DIRECTIONS FOR THIS TASK: Retype the data below exactly, skipping pictures.

RECORDS SHOWN:
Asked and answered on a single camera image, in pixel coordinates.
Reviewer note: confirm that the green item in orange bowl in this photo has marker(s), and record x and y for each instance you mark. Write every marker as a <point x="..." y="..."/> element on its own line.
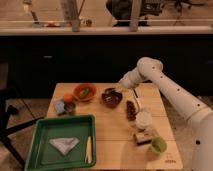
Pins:
<point x="83" y="93"/>

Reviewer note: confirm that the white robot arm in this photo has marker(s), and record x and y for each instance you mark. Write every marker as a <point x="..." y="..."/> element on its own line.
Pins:
<point x="197" y="114"/>

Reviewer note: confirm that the black chair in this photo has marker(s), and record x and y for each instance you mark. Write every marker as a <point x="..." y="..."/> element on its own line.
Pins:
<point x="6" y="93"/>

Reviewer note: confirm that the green cup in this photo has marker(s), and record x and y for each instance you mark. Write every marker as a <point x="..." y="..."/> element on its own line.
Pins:
<point x="158" y="145"/>

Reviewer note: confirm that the small dark metal cup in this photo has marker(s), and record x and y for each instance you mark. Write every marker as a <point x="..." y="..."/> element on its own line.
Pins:
<point x="70" y="108"/>

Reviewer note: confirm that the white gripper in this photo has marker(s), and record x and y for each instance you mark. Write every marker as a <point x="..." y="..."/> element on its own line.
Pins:
<point x="120" y="87"/>

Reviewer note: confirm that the dark red bowl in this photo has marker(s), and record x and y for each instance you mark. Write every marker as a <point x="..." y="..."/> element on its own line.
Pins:
<point x="111" y="98"/>

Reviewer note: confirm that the dark brown oblong object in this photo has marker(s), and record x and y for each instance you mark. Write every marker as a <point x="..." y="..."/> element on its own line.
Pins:
<point x="131" y="111"/>

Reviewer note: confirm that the folded white cloth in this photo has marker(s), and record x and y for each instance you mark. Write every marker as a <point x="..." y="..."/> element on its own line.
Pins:
<point x="64" y="145"/>

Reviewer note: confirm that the wooden table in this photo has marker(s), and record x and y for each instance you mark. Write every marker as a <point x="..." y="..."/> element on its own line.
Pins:
<point x="115" y="146"/>

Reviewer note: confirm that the brown rectangular block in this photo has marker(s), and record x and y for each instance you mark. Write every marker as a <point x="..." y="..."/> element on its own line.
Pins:
<point x="144" y="137"/>

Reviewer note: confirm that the orange bowl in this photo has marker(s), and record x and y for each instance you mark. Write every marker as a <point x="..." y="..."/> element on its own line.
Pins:
<point x="79" y="87"/>

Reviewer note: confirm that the green plastic tray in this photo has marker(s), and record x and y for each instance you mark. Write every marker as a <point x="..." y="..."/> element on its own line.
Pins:
<point x="43" y="156"/>

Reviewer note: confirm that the orange fruit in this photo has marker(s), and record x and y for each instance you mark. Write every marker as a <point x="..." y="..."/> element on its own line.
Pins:
<point x="68" y="98"/>

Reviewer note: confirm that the white cup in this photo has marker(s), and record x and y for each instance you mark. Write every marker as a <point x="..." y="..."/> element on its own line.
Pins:
<point x="143" y="119"/>

RESULT:
Asked and answered on a single camera image, in pixel coordinates.
Reviewer note: confirm that the green item in orange bowl in this photo has marker(s), and record x and y for each instance you mark. Write every marker as a <point x="..." y="..."/> element on its own line.
Pins:
<point x="83" y="93"/>

Reviewer note: confirm that the white robot arm in this photo has marker(s), and record x and y for each instance you mark. Write every marker as a <point x="..." y="..."/> element on its own line.
Pins:
<point x="197" y="114"/>

Reviewer note: confirm that the black chair in this photo has marker(s), and record x and y for each instance you mark. Write every marker as a <point x="..." y="..."/> element on its own line.
Pins:
<point x="6" y="93"/>

Reviewer note: confirm that the green cup in this photo has marker(s), and record x and y for each instance you mark. Write every marker as a <point x="..." y="..."/> element on its own line.
Pins:
<point x="158" y="145"/>

Reviewer note: confirm that the small dark metal cup in this photo has marker(s), and record x and y for each instance you mark. Write every marker as a <point x="..." y="..."/> element on its own line.
Pins:
<point x="70" y="108"/>

Reviewer note: confirm that the white gripper in this photo has marker(s), and record x and y for each instance you mark. Write every marker as a <point x="..." y="..."/> element on its own line.
Pins:
<point x="120" y="87"/>

Reviewer note: confirm that the dark red bowl in this photo has marker(s), and record x and y for each instance you mark. Write every marker as a <point x="..." y="..."/> element on its own line.
Pins:
<point x="111" y="98"/>

Reviewer note: confirm that the dark brown oblong object in this photo has marker(s), and record x and y for each instance you mark. Write every marker as a <point x="..." y="..."/> element on its own line.
Pins:
<point x="131" y="111"/>

Reviewer note: confirm that the folded white cloth in this photo has marker(s), and record x and y for each instance you mark. Write every marker as a <point x="..." y="..."/> element on its own line.
Pins:
<point x="64" y="145"/>

Reviewer note: confirm that the wooden table in this photo has marker(s), and record x and y for each instance you mark. Write every marker as a <point x="..." y="..."/> element on its own line.
Pins:
<point x="115" y="146"/>

Reviewer note: confirm that the brown rectangular block in this photo has marker(s), and record x and y for each instance you mark. Write every marker as a <point x="..." y="..."/> element on its own line.
Pins:
<point x="144" y="137"/>

Reviewer note: confirm that the orange bowl in this photo has marker(s), and record x and y for each instance you mark. Write every marker as a <point x="..." y="..."/> element on its own line.
Pins:
<point x="79" y="87"/>

Reviewer note: confirm that the green plastic tray in this photo has marker(s), and record x and y for each instance you mark. Write every marker as a <point x="..." y="..."/> element on its own line.
Pins:
<point x="43" y="156"/>

Reviewer note: confirm that the orange fruit in this photo has marker(s), and record x and y for each instance you mark. Write every marker as a <point x="..." y="..."/> element on its own line.
Pins:
<point x="68" y="98"/>

Reviewer note: confirm that the white cup in this photo has marker(s), and record x and y for each instance you mark. Write every marker as a <point x="..." y="..."/> element on its own line.
Pins:
<point x="143" y="119"/>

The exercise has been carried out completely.